-- What to work on --
Each record below should be reproduced as it is written, with pictures left out entirely.

-- Records shown --
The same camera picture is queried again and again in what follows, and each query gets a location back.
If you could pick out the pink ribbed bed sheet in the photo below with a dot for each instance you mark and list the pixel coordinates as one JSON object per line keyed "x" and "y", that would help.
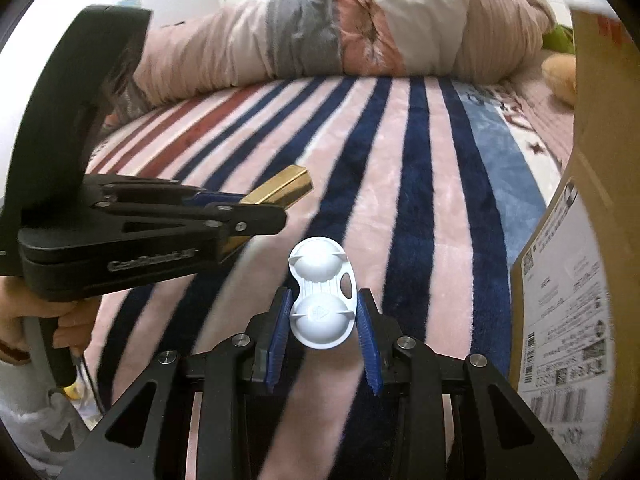
{"x": 545, "y": 115}

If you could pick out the green plush toy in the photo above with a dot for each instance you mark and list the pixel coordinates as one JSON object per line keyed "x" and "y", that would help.
{"x": 559, "y": 40}

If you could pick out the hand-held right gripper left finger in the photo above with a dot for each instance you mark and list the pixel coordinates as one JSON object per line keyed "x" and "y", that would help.
{"x": 280, "y": 340}

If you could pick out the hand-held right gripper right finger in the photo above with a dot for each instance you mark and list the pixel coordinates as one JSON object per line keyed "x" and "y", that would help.
{"x": 367, "y": 345}

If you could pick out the white contact lens case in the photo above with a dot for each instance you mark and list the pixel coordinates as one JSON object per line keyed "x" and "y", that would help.
{"x": 317, "y": 320}

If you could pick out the person's left hand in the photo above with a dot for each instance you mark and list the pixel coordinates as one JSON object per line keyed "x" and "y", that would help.
{"x": 70, "y": 327}

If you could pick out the striped plush blanket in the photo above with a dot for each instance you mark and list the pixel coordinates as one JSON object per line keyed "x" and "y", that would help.
{"x": 380, "y": 160}

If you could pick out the rolled pink grey quilt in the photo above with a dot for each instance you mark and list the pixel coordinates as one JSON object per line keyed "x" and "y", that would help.
{"x": 425, "y": 20}

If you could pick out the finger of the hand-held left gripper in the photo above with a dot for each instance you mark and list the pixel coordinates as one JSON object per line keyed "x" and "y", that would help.
{"x": 260, "y": 220}
{"x": 210, "y": 197}

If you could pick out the brown plush toy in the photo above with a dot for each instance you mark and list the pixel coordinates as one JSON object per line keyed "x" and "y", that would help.
{"x": 560, "y": 77}

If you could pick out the brown cardboard box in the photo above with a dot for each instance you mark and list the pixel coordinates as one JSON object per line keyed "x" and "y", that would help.
{"x": 590, "y": 135}

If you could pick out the gold rectangular box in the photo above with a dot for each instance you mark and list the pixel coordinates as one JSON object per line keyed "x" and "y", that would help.
{"x": 280, "y": 185}

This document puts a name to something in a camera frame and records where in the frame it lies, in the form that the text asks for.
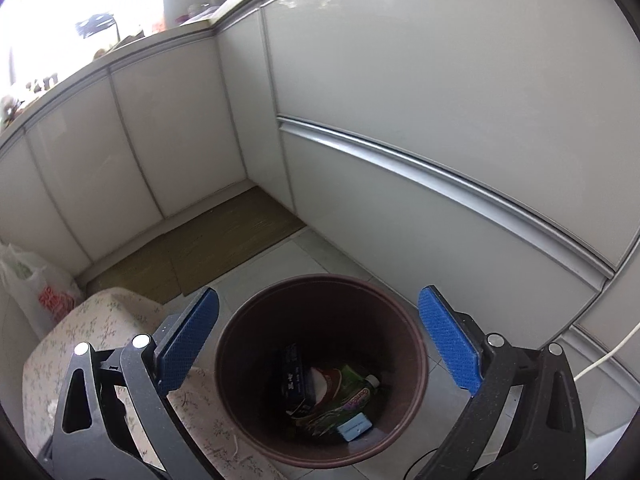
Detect brown floor mat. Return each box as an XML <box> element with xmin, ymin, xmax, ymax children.
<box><xmin>85</xmin><ymin>185</ymin><xmax>307</xmax><ymax>306</ymax></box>

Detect floral tablecloth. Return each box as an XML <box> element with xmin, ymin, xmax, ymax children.
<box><xmin>22</xmin><ymin>287</ymin><xmax>286</xmax><ymax>480</ymax></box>

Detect clear crushed plastic bottle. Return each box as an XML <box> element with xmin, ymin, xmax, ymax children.
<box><xmin>362</xmin><ymin>374</ymin><xmax>388</xmax><ymax>401</ymax></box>

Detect green snack packet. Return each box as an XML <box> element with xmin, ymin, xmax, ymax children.
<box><xmin>310</xmin><ymin>364</ymin><xmax>386</xmax><ymax>431</ymax></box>

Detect white plastic shopping bag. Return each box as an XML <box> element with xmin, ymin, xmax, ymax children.
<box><xmin>0</xmin><ymin>242</ymin><xmax>83</xmax><ymax>341</ymax></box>

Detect brown plastic trash bin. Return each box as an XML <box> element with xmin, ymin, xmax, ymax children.
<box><xmin>214</xmin><ymin>274</ymin><xmax>430</xmax><ymax>470</ymax></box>

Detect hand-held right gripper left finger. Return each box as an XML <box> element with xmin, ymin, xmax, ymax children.
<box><xmin>50</xmin><ymin>287</ymin><xmax>221</xmax><ymax>480</ymax></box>

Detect blue carton box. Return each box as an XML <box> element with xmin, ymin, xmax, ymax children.
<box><xmin>274</xmin><ymin>344</ymin><xmax>318</xmax><ymax>413</ymax></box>

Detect white kitchen cabinets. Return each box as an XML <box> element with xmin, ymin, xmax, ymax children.
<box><xmin>0</xmin><ymin>0</ymin><xmax>640</xmax><ymax>391</ymax></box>

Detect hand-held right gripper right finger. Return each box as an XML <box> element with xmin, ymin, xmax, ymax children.
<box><xmin>415</xmin><ymin>285</ymin><xmax>587</xmax><ymax>480</ymax></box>

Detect white cable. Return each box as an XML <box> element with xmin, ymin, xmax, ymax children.
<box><xmin>572</xmin><ymin>322</ymin><xmax>640</xmax><ymax>383</ymax></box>

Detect light blue small packet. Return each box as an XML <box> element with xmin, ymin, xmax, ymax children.
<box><xmin>336</xmin><ymin>414</ymin><xmax>373</xmax><ymax>443</ymax></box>

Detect red instant noodle cup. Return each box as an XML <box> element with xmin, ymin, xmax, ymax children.
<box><xmin>307</xmin><ymin>366</ymin><xmax>346</xmax><ymax>406</ymax></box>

-- Solved problem --
The same camera picture is queried again and again in what follows, and each query gets a location back.
If you could pick out the pink ribbed bed sheet in the photo below with a dot for each instance you mark and list the pixel coordinates as one JSON object per line keyed "x" and "y", that would help.
{"x": 545, "y": 115}

If you could pick out the green plush toy in the photo above with a dot for each instance you mark and list the pixel coordinates as one JSON object per line keyed "x" and "y", that would help.
{"x": 559, "y": 40}

If you could pick out the hand-held right gripper left finger in the photo above with a dot for each instance you mark and list the pixel coordinates as one JSON object per line keyed "x" and "y", that would help.
{"x": 280, "y": 340}

If you could pick out the hand-held right gripper right finger in the photo above with a dot for each instance you mark and list the pixel coordinates as one JSON object per line keyed "x" and "y", that would help.
{"x": 367, "y": 345}

If you could pick out the white contact lens case in the photo above with a dot for each instance you mark and list the pixel coordinates as one JSON object per line keyed "x" and "y", that would help.
{"x": 317, "y": 320}

If you could pick out the person's left hand in the photo above with a dot for each instance you mark and list the pixel coordinates as one JSON object per line keyed "x" and "y", that would help.
{"x": 70, "y": 327}

If you could pick out the striped plush blanket in the photo above with a dot for each instance you mark and list the pixel coordinates as one JSON object per line keyed "x" and "y", that would help.
{"x": 380, "y": 160}

If you could pick out the rolled pink grey quilt in the photo above with a dot for each instance you mark and list the pixel coordinates as one JSON object per line keyed "x" and "y", that would help.
{"x": 425, "y": 20}

If you could pick out the finger of the hand-held left gripper in the photo above with a dot for each instance you mark and list the pixel coordinates as one JSON object per line keyed "x" and "y", that would help.
{"x": 260, "y": 220}
{"x": 210, "y": 197}

If you could pick out the brown plush toy in the photo above with a dot for each instance you mark and list the pixel coordinates as one JSON object per line keyed "x" and "y", that would help.
{"x": 560, "y": 77}

If you could pick out the brown cardboard box in the photo above with a dot for each instance you mark and list the pixel coordinates as one JSON object per line keyed "x" and "y", that would help.
{"x": 590, "y": 135}

If you could pick out the gold rectangular box in the photo above with a dot for each instance you mark and list the pixel coordinates as one JSON object per line keyed "x" and "y", that would help.
{"x": 280, "y": 185}

This document puts a name to something in a camera frame and records where in the frame it lies, in the form that the text asks for.
Detect brown floor mat. Return each box as an XML <box> element with xmin, ymin, xmax, ymax children.
<box><xmin>85</xmin><ymin>185</ymin><xmax>307</xmax><ymax>306</ymax></box>

Detect floral tablecloth. Return each box as an XML <box> element with xmin, ymin, xmax, ymax children.
<box><xmin>22</xmin><ymin>287</ymin><xmax>286</xmax><ymax>480</ymax></box>

Detect clear crushed plastic bottle. Return each box as an XML <box> element with xmin, ymin, xmax, ymax children.
<box><xmin>362</xmin><ymin>374</ymin><xmax>388</xmax><ymax>401</ymax></box>

Detect green snack packet. Return each box as an XML <box> element with xmin, ymin, xmax, ymax children.
<box><xmin>310</xmin><ymin>364</ymin><xmax>386</xmax><ymax>431</ymax></box>

Detect white plastic shopping bag. Return each box as an XML <box> element with xmin, ymin, xmax, ymax children.
<box><xmin>0</xmin><ymin>242</ymin><xmax>83</xmax><ymax>341</ymax></box>

Detect brown plastic trash bin. Return each box as an XML <box> element with xmin, ymin, xmax, ymax children.
<box><xmin>214</xmin><ymin>274</ymin><xmax>430</xmax><ymax>470</ymax></box>

Detect hand-held right gripper left finger. Return each box as an XML <box> element with xmin, ymin, xmax, ymax children.
<box><xmin>50</xmin><ymin>287</ymin><xmax>221</xmax><ymax>480</ymax></box>

Detect blue carton box. Return each box as an XML <box> element with xmin, ymin, xmax, ymax children.
<box><xmin>274</xmin><ymin>344</ymin><xmax>318</xmax><ymax>413</ymax></box>

Detect white kitchen cabinets. Return each box as an XML <box> element with xmin, ymin, xmax, ymax children.
<box><xmin>0</xmin><ymin>0</ymin><xmax>640</xmax><ymax>391</ymax></box>

Detect hand-held right gripper right finger. Return each box as an XML <box> element with xmin, ymin, xmax, ymax children.
<box><xmin>415</xmin><ymin>285</ymin><xmax>587</xmax><ymax>480</ymax></box>

Detect white cable. Return each box as an XML <box> element with xmin, ymin, xmax, ymax children.
<box><xmin>572</xmin><ymin>322</ymin><xmax>640</xmax><ymax>383</ymax></box>

Detect light blue small packet. Return each box as an XML <box> element with xmin, ymin, xmax, ymax children.
<box><xmin>336</xmin><ymin>414</ymin><xmax>373</xmax><ymax>443</ymax></box>

Detect red instant noodle cup. Return each box as an XML <box> element with xmin, ymin, xmax, ymax children.
<box><xmin>307</xmin><ymin>366</ymin><xmax>346</xmax><ymax>406</ymax></box>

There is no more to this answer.